We hope you tune in. As Shim would say… Certainly, definitely, absolutely!
Check out more books narrated by John Lee and Carolyn Hunter.
Magic & Mountains is hosted by T. A. Barron, beloved author of 32 books and counting. Carolyn Hunter is co-host.
Magic & Mountains Theme Song by Julian Peterson.
THE VOICE OF STORY
with Audiobook Narrators John Lee and Carolyn Hunter
Season 2, Episode 7
In this episode, we learn about the art of voice-acting and audio-book narration from two very different voices in the industry.
John Lee, the brilliant narrator of the audio book version of T. A. Barron’s GIANT: The Unlikely Origins of Shim, as well as hundreds of other books, shares with us how he put his thumb in the air and hitch-hiked around the universe before becoming a voice actor. Carolyn Hunter, our very own co-host, shares with us her unique journey as a voice artist.

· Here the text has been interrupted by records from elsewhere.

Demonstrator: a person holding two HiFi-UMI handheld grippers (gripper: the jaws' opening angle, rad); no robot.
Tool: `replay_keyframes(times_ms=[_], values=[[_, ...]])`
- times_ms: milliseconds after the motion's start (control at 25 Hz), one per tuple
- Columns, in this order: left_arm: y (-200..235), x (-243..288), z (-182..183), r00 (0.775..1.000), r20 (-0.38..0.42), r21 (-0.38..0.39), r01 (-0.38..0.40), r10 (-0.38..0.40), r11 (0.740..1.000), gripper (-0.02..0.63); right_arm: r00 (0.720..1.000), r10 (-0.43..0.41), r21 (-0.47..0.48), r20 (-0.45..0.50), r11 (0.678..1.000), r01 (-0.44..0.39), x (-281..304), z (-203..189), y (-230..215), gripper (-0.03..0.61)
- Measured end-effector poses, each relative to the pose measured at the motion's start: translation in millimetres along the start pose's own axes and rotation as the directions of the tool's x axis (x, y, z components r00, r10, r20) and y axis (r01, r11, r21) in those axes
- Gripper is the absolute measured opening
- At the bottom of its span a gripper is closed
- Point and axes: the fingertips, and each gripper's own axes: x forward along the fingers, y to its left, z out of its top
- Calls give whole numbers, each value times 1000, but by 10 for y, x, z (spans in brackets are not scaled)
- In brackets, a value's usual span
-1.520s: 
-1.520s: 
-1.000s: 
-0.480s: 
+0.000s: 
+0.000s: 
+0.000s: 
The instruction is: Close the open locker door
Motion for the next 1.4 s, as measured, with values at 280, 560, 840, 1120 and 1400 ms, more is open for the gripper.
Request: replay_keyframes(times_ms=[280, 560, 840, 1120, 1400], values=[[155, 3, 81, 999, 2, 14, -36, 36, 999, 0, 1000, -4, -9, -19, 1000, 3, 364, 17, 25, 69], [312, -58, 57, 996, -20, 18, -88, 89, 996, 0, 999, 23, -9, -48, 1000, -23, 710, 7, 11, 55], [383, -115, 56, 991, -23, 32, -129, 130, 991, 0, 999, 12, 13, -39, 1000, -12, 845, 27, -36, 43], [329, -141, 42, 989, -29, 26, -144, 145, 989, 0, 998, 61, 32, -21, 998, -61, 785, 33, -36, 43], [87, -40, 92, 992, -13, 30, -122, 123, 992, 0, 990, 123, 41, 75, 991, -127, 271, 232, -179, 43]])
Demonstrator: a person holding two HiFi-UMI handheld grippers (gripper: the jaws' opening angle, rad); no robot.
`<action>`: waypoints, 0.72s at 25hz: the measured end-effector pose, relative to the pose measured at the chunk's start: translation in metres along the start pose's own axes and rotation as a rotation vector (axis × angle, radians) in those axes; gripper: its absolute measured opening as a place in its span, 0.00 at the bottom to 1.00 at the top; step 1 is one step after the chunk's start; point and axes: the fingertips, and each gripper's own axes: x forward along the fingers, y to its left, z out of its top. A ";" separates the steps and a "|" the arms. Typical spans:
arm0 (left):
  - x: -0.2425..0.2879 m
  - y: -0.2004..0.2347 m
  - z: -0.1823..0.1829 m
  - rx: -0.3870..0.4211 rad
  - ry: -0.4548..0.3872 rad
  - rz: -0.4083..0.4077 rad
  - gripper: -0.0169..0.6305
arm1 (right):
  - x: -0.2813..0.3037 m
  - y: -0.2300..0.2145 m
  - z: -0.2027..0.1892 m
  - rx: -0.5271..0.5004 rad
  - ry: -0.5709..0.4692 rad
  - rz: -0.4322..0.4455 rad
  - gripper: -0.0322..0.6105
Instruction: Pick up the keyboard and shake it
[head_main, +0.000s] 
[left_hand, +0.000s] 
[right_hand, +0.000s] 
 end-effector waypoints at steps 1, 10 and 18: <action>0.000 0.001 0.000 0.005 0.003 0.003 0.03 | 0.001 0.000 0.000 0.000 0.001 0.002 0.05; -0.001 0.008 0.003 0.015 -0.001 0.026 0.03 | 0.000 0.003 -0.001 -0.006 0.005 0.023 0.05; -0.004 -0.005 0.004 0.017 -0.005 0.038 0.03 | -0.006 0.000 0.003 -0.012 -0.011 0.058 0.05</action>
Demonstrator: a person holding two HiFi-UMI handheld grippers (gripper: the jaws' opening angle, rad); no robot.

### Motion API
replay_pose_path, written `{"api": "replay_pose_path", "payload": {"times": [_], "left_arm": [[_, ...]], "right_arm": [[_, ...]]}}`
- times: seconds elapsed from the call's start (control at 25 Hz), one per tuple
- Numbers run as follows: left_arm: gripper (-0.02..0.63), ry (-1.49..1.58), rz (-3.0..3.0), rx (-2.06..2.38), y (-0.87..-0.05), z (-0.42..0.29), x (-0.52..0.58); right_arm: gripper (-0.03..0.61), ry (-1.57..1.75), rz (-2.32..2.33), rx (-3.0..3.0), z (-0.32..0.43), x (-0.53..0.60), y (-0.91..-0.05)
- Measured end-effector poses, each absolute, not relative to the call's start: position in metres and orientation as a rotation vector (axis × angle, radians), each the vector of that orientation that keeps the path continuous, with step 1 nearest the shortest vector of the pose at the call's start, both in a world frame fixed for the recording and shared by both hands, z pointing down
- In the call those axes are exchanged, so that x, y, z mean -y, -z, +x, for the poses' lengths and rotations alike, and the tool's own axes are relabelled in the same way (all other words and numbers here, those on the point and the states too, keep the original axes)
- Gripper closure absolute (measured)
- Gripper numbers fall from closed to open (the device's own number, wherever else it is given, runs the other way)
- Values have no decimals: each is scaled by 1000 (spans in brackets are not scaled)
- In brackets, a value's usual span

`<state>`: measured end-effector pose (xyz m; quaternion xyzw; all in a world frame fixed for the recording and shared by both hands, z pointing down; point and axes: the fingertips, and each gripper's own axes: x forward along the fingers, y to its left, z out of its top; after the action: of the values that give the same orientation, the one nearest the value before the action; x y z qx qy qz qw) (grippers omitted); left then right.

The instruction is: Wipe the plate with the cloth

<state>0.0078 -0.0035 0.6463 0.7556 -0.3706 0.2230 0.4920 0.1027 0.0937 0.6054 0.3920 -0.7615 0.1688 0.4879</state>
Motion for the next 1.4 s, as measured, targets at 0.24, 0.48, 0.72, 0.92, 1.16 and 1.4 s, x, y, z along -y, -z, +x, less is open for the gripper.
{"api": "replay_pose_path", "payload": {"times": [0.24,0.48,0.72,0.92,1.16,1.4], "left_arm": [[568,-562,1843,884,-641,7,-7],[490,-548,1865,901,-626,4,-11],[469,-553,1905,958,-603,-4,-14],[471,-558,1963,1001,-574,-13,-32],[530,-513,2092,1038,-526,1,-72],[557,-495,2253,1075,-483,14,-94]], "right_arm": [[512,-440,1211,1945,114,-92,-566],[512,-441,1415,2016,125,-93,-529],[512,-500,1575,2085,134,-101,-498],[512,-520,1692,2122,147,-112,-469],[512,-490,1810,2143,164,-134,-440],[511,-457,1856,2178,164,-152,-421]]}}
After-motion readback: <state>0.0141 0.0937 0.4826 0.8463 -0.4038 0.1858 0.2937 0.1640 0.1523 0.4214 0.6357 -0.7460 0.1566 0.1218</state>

We discover how John landed on the sparkling voice of Shim and he even treats us to a live performance.
T. A., Carolyn, and John will make you want to go home and read out loud to yourself, your kids, your loved ones. Find what voices just appear!
We hope you tune in. As Shim would say… Certainly, definitely, absolutely!
Check out more books narrated by John Lee and Carolyn Hunter.
Magic & Mountains is hosted by T. A. Barron, beloved author of 32 books and counting. Carolyn Hunter is co-host.
Magic & Mountains Theme Song by Julian Peterson.
LISTEN TO THE EPISODE
MEET OUR GUEST
John Lee
John Lee has read hundreds of audio books of every conceivable genre. He is the recipient of many Audiophile Magazine Golden Earphone Awards and was one of their Golden Voices of 2010. He received the Audie Award for Male Solo Narration for The Count of Monte Cristo and has narrated two series of Ken Follett’s monumental historical novels as well as several of Turkish Nobel Laureate Orhan Pahmuk’s celebrated works.
EPISODE TRANSCRIPT
The Voice of Story with Audiobook Narrators John Lee and Carolyn Hunter
Welcome, everyone. This is Magic & Mountains.
Carolyn Hunter
The T. A. Barron Podcast.
John Lee
“Smallsy!” he wailed, his voice sounding much higher than he remembered. “I am smallsy and shrunkelled!”
He stood, looking everywhere for something – anything – that seemed normal. But none of his surroundings looked even remotely normal.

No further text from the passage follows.